*** Opening INPUT FOR THIS TASK ***

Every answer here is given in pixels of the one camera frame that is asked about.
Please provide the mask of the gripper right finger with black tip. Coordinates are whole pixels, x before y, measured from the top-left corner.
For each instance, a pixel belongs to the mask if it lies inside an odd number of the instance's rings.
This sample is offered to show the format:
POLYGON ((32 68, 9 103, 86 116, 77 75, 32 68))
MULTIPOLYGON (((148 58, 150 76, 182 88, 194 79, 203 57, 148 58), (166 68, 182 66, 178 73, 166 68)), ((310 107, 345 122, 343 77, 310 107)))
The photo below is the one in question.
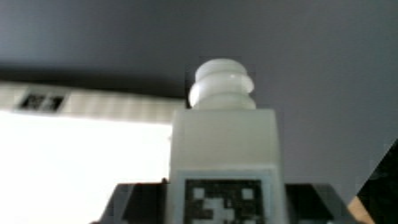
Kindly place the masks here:
POLYGON ((286 185, 290 224, 350 224, 347 205, 326 183, 286 185))

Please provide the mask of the gripper left finger with black tip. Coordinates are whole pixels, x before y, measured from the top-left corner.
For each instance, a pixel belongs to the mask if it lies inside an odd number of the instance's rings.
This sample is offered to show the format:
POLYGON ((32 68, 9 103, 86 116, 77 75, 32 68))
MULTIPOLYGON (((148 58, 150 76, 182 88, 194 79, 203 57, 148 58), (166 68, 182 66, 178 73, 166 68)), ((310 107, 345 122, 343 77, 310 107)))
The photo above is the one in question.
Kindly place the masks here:
POLYGON ((89 224, 166 224, 169 182, 116 185, 100 219, 89 224))

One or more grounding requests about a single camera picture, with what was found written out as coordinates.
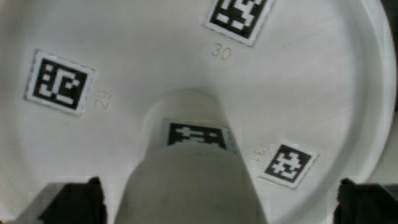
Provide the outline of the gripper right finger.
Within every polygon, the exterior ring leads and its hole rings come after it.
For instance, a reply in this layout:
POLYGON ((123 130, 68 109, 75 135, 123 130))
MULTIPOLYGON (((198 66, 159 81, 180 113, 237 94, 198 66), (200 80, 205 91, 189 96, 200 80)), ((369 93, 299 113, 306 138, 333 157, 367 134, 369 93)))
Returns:
POLYGON ((335 224, 398 224, 398 184, 342 180, 335 224))

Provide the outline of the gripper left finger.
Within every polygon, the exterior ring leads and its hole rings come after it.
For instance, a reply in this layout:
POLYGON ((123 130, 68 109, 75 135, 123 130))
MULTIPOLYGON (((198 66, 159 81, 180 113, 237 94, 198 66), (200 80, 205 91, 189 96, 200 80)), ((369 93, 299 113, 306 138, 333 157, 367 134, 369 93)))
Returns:
POLYGON ((102 180, 51 183, 15 224, 107 224, 107 205, 102 180))

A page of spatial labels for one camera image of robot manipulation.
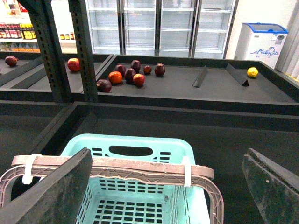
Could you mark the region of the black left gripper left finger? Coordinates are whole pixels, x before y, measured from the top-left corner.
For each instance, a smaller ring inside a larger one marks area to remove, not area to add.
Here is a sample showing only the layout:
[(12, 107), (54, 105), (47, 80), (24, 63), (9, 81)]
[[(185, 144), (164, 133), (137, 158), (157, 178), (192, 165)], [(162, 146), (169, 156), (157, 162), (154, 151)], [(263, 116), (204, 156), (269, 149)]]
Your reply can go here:
[(73, 224), (92, 168), (83, 148), (50, 175), (0, 209), (2, 224)]

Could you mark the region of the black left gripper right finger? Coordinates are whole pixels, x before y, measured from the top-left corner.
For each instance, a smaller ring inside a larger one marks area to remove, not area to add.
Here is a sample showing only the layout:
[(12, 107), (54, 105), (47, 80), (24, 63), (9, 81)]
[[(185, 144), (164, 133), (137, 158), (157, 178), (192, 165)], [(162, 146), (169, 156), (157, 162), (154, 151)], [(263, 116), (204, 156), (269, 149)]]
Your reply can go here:
[(249, 148), (242, 170), (249, 191), (266, 224), (299, 222), (299, 177)]

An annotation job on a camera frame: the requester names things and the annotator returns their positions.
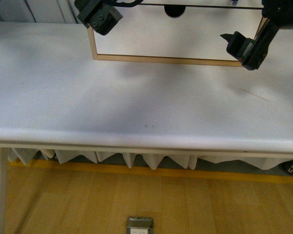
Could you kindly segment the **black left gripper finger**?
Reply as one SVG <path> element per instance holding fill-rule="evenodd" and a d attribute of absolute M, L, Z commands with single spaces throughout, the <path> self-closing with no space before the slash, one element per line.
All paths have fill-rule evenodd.
<path fill-rule="evenodd" d="M 103 0 L 78 0 L 78 19 L 100 35 L 107 35 L 123 18 L 121 13 Z"/>

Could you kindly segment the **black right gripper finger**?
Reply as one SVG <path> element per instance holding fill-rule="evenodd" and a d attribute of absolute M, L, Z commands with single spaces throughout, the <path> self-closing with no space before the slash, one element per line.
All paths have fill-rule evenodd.
<path fill-rule="evenodd" d="M 257 70 L 268 54 L 268 48 L 279 31 L 274 23 L 264 23 L 254 39 L 246 38 L 240 32 L 221 34 L 227 41 L 226 51 L 249 71 Z"/>

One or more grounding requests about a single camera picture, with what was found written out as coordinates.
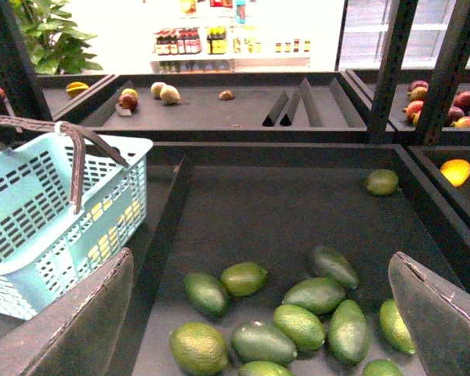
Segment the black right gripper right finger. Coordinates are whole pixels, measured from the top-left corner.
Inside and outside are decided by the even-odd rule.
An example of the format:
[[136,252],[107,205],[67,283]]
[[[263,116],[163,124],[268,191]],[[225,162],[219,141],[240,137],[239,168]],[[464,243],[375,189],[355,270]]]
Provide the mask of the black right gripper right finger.
[[427,375],[470,375],[470,294],[397,252],[389,283]]

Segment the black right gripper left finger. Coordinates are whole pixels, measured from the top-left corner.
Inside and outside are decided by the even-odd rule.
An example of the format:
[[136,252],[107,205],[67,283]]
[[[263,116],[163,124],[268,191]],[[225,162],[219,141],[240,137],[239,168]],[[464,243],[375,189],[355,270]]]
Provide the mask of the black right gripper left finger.
[[104,375],[133,284],[123,248],[65,295],[0,338],[0,375]]

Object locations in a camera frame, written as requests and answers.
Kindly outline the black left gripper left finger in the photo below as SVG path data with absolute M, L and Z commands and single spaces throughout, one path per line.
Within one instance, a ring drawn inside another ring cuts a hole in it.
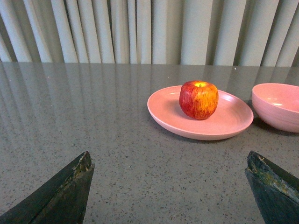
M 2 224 L 81 224 L 94 173 L 83 152 L 45 184 L 0 217 Z

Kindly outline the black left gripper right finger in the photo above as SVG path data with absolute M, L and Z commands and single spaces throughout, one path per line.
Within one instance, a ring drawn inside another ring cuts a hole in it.
M 299 179 L 250 151 L 245 175 L 266 224 L 299 222 Z

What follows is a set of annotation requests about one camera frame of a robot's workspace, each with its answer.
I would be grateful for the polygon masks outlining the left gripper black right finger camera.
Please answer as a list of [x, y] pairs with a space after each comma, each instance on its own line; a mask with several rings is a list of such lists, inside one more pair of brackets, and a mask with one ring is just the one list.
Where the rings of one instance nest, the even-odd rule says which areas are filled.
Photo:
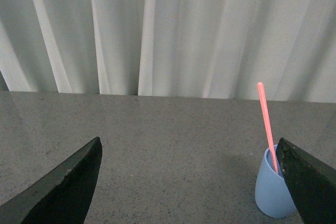
[[304, 223], [335, 223], [335, 169], [281, 138], [276, 156]]

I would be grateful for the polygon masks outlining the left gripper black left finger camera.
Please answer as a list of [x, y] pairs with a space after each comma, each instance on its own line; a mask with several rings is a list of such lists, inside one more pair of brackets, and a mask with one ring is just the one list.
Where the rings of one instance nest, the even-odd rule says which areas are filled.
[[1, 223], [84, 223], [102, 160], [99, 137], [1, 205]]

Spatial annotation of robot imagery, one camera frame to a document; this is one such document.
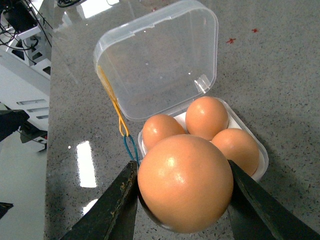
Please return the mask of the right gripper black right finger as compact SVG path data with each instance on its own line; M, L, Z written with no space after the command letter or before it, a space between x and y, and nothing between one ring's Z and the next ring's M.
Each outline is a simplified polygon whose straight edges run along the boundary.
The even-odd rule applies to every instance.
M227 209L236 240L318 240L310 228L232 160L233 193Z

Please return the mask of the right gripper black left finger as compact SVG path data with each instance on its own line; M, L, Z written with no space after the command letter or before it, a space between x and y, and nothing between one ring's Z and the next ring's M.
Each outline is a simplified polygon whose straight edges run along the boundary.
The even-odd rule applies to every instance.
M123 168L93 207L63 240L132 240L138 206L138 165Z

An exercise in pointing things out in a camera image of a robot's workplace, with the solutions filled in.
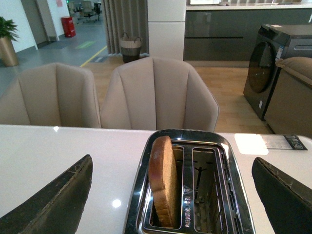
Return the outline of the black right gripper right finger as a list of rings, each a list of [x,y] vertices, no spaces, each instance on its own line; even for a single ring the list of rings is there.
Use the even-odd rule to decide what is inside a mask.
[[[256,191],[276,234],[312,232],[312,190],[256,157],[252,165]]]

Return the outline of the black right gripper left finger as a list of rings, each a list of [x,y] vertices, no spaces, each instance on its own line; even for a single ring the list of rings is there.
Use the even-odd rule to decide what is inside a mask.
[[[82,157],[24,203],[1,217],[2,234],[76,233],[92,184],[93,161]]]

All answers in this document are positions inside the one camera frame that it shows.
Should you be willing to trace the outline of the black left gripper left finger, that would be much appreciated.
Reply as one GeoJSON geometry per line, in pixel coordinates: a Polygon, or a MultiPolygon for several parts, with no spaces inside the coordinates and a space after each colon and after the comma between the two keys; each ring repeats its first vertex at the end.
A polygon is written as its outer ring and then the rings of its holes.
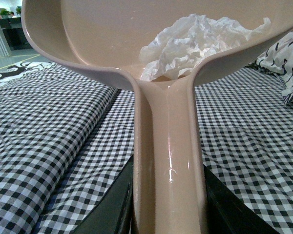
{"type": "Polygon", "coordinates": [[[122,169],[99,204],[75,234],[129,234],[133,193],[133,158],[122,169]]]}

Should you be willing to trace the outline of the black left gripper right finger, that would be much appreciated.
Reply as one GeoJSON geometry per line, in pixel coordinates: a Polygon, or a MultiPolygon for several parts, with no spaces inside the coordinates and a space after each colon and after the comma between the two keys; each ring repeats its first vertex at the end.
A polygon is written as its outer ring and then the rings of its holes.
{"type": "Polygon", "coordinates": [[[249,209],[206,166],[210,234],[276,234],[277,231],[249,209]]]}

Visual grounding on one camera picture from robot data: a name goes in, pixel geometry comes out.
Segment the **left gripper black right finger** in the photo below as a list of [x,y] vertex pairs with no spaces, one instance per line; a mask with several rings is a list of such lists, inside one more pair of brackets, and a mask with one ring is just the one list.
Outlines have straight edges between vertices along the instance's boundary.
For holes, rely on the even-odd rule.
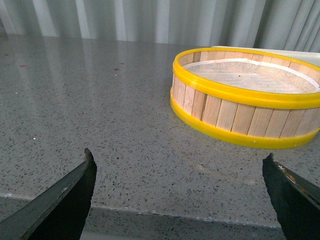
[[262,175],[287,240],[320,238],[320,188],[282,164],[270,153],[262,161]]

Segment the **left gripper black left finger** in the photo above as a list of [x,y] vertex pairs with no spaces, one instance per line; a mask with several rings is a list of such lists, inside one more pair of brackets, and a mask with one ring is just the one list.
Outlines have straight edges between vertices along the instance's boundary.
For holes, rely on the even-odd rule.
[[97,165],[88,148],[84,162],[0,223],[2,240],[79,240],[93,196]]

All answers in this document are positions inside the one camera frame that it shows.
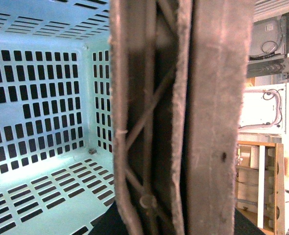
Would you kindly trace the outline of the brown left gripper left finger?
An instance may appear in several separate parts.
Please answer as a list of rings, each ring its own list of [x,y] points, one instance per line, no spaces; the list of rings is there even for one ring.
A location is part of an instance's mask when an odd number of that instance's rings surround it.
[[[131,235],[182,235],[190,0],[110,3],[116,204]]]

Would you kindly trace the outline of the brown left gripper right finger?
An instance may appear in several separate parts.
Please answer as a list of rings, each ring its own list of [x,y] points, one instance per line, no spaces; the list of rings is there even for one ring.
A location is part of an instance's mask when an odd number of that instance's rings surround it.
[[[189,235],[234,232],[236,142],[254,5],[193,3],[185,130]]]

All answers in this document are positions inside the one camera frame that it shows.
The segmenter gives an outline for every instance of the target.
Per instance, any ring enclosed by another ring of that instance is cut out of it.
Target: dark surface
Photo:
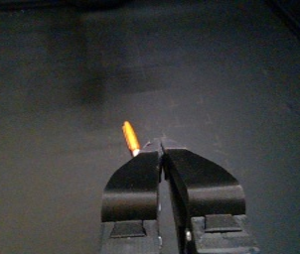
[[[260,250],[300,253],[300,43],[258,1],[159,2],[0,14],[0,253],[96,252],[123,120],[228,170]]]

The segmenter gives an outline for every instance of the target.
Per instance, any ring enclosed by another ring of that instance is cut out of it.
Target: black table surface
[[[0,253],[96,253],[124,120],[228,170],[262,253],[300,253],[300,42],[248,0],[0,13]]]

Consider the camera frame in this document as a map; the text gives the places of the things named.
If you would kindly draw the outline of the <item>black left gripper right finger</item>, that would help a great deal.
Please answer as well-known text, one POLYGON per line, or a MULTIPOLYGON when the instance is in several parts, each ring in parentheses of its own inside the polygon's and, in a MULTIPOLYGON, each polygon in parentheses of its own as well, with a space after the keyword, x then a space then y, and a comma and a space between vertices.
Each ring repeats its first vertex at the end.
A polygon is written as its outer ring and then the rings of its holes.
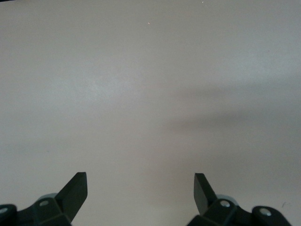
POLYGON ((199 214, 189 226, 290 226, 278 210, 255 206, 251 212, 242 209, 231 197, 216 195, 203 173, 194 176, 194 200, 199 214))

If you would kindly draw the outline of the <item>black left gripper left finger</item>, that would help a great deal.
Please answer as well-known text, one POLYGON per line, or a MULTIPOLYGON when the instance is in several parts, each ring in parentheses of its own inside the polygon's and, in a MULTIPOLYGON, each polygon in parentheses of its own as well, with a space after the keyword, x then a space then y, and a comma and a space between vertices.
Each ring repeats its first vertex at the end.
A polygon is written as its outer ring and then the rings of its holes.
POLYGON ((87 174, 78 172, 58 192, 40 197, 24 210, 0 206, 2 226, 70 226, 87 198, 87 174))

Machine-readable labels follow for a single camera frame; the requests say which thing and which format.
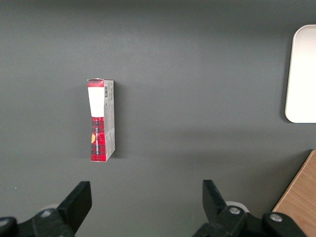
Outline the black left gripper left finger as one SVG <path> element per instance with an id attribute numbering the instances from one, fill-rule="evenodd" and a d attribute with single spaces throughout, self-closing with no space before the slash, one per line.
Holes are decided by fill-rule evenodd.
<path id="1" fill-rule="evenodd" d="M 18 223 L 15 217 L 0 219 L 2 237 L 74 237 L 92 207 L 91 185 L 81 181 L 57 206 L 47 208 L 29 220 Z"/>

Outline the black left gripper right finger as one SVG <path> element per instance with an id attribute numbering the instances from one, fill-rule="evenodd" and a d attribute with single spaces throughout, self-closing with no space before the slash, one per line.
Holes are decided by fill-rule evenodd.
<path id="1" fill-rule="evenodd" d="M 195 237 L 305 237 L 296 222 L 280 212 L 254 217 L 241 207 L 228 205 L 212 180 L 203 180 L 202 204 L 208 223 Z"/>

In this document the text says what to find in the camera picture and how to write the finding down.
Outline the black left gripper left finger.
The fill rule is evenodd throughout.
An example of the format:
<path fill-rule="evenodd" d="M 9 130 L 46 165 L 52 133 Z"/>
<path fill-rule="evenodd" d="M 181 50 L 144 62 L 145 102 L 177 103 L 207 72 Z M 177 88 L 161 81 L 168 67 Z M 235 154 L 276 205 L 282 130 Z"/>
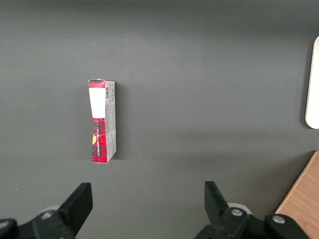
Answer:
<path fill-rule="evenodd" d="M 81 183 L 56 210 L 39 213 L 18 225 L 13 218 L 0 220 L 2 239 L 74 239 L 93 208 L 91 183 Z"/>

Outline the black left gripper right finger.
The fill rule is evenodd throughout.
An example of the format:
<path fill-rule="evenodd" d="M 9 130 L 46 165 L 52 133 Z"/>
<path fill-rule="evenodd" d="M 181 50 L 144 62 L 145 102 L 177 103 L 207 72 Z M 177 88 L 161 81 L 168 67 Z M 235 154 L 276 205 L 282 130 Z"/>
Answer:
<path fill-rule="evenodd" d="M 308 239 L 299 224 L 283 214 L 268 214 L 264 220 L 227 204 L 213 181 L 204 184 L 204 206 L 210 224 L 196 239 Z"/>

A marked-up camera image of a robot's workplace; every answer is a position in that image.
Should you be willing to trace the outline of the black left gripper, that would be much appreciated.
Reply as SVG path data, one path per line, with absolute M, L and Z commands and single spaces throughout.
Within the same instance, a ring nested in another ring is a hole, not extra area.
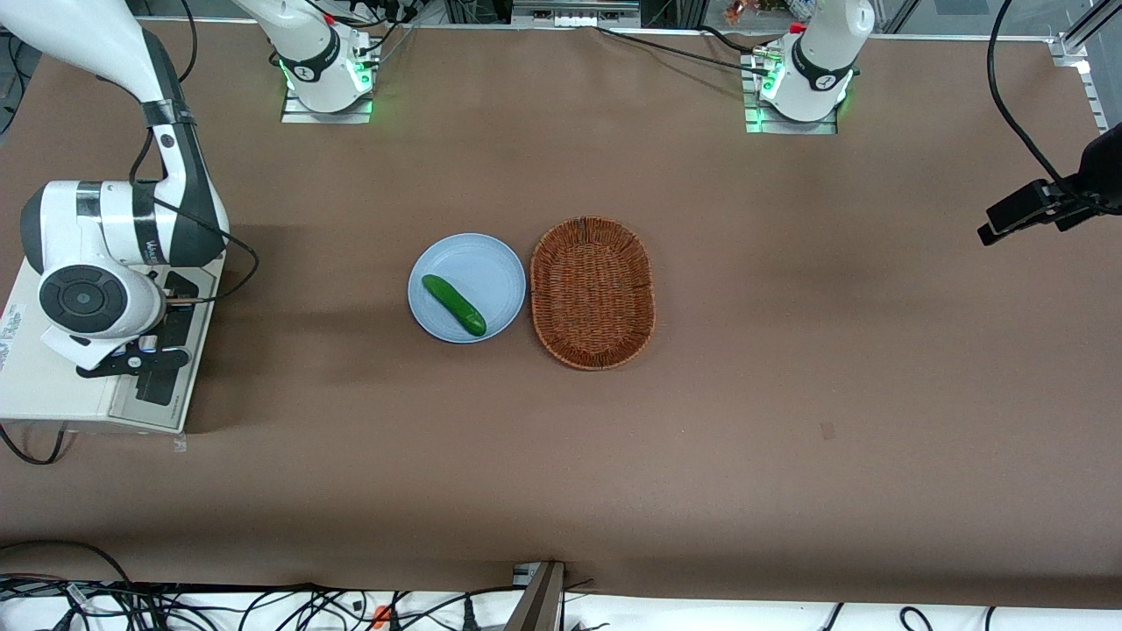
M 986 223 L 977 229 L 984 246 L 992 246 L 1029 227 L 1055 225 L 1060 231 L 1070 230 L 1097 216 L 1119 216 L 1121 204 L 1121 124 L 1115 124 L 1098 139 L 1083 148 L 1079 167 L 1074 174 L 1055 181 L 1058 203 L 1048 190 L 1048 182 L 1038 179 L 1003 196 L 986 211 Z

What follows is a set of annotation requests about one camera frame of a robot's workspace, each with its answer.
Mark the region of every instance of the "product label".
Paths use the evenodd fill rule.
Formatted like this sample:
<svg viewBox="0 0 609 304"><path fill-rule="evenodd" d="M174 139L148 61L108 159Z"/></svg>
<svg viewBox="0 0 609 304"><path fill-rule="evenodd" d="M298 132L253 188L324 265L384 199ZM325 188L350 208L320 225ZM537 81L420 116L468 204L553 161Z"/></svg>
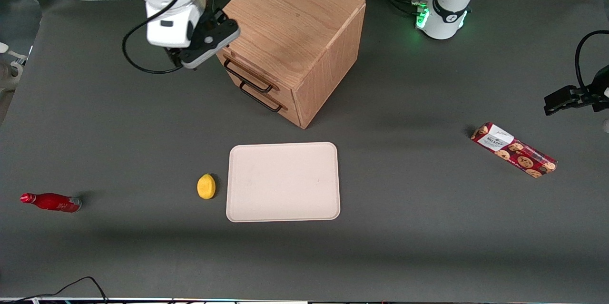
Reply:
<svg viewBox="0 0 609 304"><path fill-rule="evenodd" d="M514 136L493 124L489 133L478 140L478 143L497 152L501 148L511 144Z"/></svg>

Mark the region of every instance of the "white tray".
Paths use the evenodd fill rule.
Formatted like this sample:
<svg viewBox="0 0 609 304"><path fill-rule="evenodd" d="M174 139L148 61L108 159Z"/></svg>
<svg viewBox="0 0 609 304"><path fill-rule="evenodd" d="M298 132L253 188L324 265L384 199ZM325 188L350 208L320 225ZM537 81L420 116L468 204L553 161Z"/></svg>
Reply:
<svg viewBox="0 0 609 304"><path fill-rule="evenodd" d="M233 222L330 220L341 213L332 143L235 146L226 216Z"/></svg>

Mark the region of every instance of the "yellow lemon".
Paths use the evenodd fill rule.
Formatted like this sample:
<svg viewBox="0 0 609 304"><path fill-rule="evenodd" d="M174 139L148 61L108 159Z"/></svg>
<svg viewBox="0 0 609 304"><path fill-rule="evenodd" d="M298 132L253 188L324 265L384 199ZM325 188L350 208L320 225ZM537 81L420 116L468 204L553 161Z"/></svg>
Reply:
<svg viewBox="0 0 609 304"><path fill-rule="evenodd" d="M196 183L198 196L203 199L211 199L216 193L216 182L211 174L205 174Z"/></svg>

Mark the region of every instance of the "green light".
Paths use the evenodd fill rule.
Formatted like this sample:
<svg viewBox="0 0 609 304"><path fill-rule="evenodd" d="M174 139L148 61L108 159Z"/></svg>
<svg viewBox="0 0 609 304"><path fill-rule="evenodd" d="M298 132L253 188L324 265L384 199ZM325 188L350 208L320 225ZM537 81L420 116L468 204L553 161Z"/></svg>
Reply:
<svg viewBox="0 0 609 304"><path fill-rule="evenodd" d="M463 22L465 22L465 16L467 16L467 10L465 11L465 13L463 13L463 18L461 19L461 23L459 23L459 28L463 27Z"/></svg>
<svg viewBox="0 0 609 304"><path fill-rule="evenodd" d="M419 14L417 18L417 27L422 29L425 27L425 22L427 22L427 18L429 17L429 9L425 8L425 10Z"/></svg>

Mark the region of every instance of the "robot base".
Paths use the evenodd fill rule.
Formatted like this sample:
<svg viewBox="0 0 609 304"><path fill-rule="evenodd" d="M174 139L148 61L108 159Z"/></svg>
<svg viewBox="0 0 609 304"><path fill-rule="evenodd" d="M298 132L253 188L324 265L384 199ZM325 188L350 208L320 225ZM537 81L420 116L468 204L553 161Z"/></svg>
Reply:
<svg viewBox="0 0 609 304"><path fill-rule="evenodd" d="M420 0L431 3L432 0ZM460 18L455 17L454 22L446 23L444 19L433 9L425 8L422 13L417 17L415 22L415 28L424 31L430 38L437 40L446 40L451 38L459 28L463 26L463 20L467 14L467 11L461 15Z"/></svg>

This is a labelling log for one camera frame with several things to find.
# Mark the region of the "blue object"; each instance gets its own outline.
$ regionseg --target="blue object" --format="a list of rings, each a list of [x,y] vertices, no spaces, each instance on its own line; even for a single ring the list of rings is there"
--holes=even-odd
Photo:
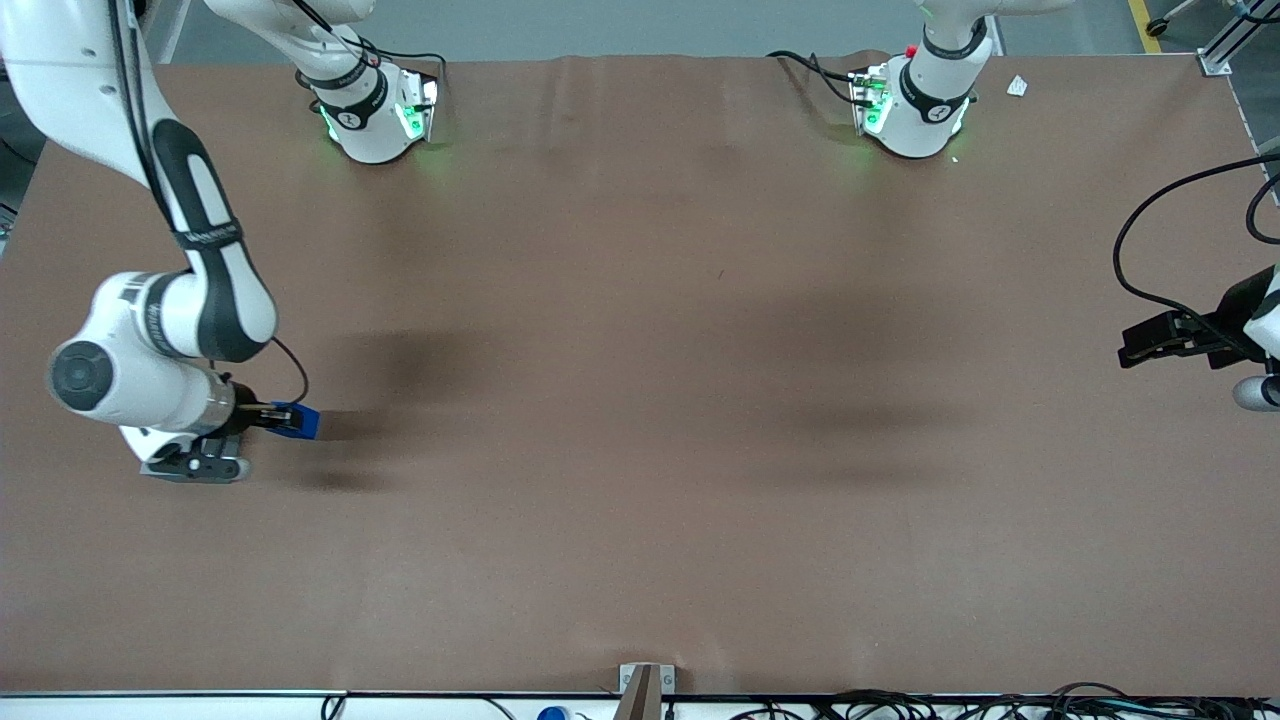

*** Closing INPUT FOR THIS TASK ***

- [WORK REQUIRED]: Output should match, line for line, the stretch of the material above from the line holding "Outline the black left gripper right finger." through the line holding "A marked-up camera".

- [TASK OUTPUT]:
Outline the black left gripper right finger.
The fill rule is evenodd throughout.
An example of the format:
<path fill-rule="evenodd" d="M 9 130 L 46 165 L 52 133 Z"/>
<path fill-rule="evenodd" d="M 181 50 L 144 62 L 145 102 L 177 103 L 207 72 Z M 177 88 L 161 81 L 168 67 Z M 235 154 L 276 205 L 282 130 Z"/>
Answer:
<path fill-rule="evenodd" d="M 308 239 L 299 224 L 283 214 L 268 214 L 264 220 L 227 204 L 213 181 L 204 184 L 204 206 L 210 224 L 196 239 Z"/>

A marked-up camera image of a robot's workplace; every answer is a position in that image.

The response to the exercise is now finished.